EXERCISE OBJECTIVE:
Every line of the material that mentions the word "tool" should be copied out.

DATA RECORDS:

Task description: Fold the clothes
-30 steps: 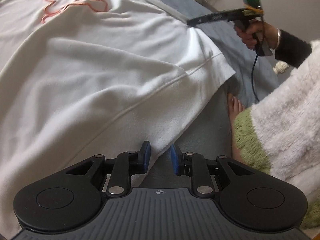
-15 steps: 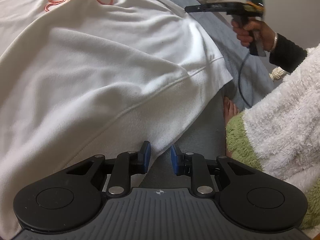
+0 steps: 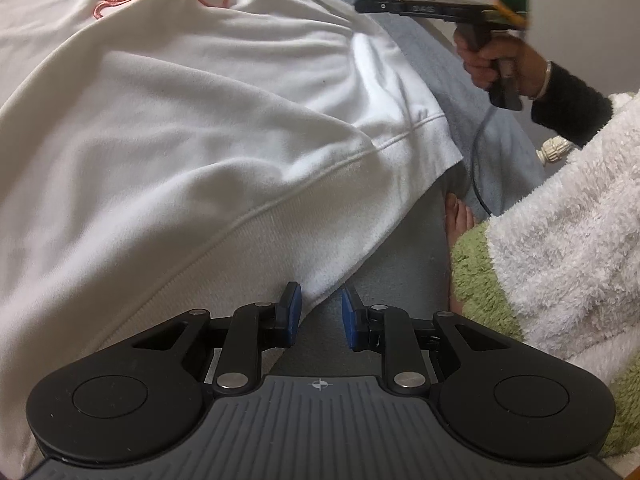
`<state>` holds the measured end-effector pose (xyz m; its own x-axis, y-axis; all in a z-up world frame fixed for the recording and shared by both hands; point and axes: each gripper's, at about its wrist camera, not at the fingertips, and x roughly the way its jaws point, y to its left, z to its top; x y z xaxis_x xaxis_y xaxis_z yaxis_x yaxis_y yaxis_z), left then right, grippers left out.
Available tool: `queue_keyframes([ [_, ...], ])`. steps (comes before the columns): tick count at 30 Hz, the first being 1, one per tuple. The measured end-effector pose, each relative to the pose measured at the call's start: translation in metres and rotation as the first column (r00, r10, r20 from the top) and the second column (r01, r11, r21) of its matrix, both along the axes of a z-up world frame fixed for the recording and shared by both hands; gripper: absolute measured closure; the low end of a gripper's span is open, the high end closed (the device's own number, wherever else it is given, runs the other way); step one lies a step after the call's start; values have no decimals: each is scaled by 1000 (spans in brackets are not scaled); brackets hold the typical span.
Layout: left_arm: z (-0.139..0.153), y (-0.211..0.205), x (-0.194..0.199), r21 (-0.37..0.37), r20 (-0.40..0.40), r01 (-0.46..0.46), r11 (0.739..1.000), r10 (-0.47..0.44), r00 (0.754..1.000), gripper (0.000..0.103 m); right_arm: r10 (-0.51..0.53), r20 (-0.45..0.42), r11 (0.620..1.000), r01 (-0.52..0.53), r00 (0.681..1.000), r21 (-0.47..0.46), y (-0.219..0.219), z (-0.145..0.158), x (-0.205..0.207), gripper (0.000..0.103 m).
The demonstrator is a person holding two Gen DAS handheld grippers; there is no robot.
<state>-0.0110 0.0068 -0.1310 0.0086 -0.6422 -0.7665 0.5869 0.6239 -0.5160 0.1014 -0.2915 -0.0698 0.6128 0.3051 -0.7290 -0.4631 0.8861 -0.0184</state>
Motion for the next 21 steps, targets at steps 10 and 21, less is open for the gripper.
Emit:
queue_keyframes([
  [10,-2,4,-2,-7,-4,7,1000,-7,1000,81,87,-6,996,-88,996,-19,62,-34,17,103],
  [21,-7,8,-1,-39,-16,12,999,-13,1000,81,247,-51,969,-247,968,6,81,-34,-4,103],
])
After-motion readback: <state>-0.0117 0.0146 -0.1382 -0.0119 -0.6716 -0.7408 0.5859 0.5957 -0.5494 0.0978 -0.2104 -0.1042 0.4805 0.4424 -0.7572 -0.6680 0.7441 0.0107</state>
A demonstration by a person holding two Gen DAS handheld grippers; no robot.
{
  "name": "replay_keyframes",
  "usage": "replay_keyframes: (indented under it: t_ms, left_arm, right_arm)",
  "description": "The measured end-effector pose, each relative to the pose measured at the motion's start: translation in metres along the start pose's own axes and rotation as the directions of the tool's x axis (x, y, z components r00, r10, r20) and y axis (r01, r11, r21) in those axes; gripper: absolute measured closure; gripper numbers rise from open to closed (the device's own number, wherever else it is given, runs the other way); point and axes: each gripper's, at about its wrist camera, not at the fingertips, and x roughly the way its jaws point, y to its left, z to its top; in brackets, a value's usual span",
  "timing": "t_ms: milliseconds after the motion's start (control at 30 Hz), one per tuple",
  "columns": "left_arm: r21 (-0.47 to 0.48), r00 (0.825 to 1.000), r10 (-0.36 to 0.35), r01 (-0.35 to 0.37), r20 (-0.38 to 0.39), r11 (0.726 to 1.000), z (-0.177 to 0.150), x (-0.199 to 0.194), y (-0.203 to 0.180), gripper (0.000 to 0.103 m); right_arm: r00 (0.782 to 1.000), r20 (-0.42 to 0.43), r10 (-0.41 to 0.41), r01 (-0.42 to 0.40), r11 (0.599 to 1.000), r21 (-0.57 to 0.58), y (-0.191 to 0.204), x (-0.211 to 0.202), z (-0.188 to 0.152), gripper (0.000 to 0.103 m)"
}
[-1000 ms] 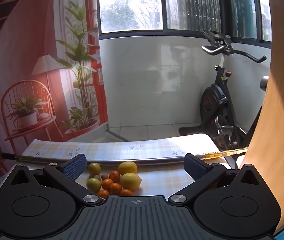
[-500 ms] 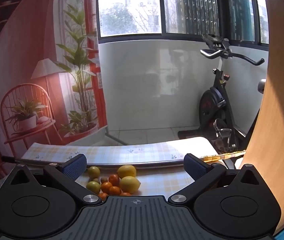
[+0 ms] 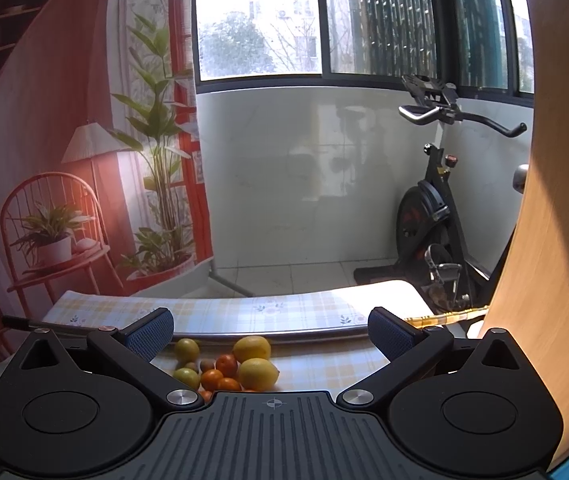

THE ANSWER:
Available tool: `queue_keyframes([ [_, ...], ])`. steps (comes before the columns): tick count at 30 Hz, the first being 1, one per tuple. The measured end-effector pose, each relative to the pose measured at the call's start: translation in metres and rotation as the first column (r00, r10, r20 from the top) and the second column (r01, r11, r21) of its matrix, both along the axes of a z-up world frame fixed for the recording and shared by both hands; gripper: absolute measured closure; the low end of a gripper's span is open, the high end closed (the device's own number, wherever else it is given, runs the other way); step one lies a step after the call's start; values have no decimals: each is scaled by 1000 (spans in brackets are not scaled); brackets hold the typical span.
  "description": "The measured end-effector pose, each relative to the pose measured at the motion's start: translation in metres along the start pose's own axes and rotation as the directions of the tool's x axis (x, y, z components r00, r10, r20) and y axis (r01, r11, r21) in those axes; gripper: absolute measured closure; gripper numbers rise from open to closed (the device's own number, wherever else it is given, runs the other way); point and axes: each gripper's, at about its wrist camera, not at the fingertips, and x roughly the way its jaws point, y to its left, z to its top; in brackets, a value's usual span",

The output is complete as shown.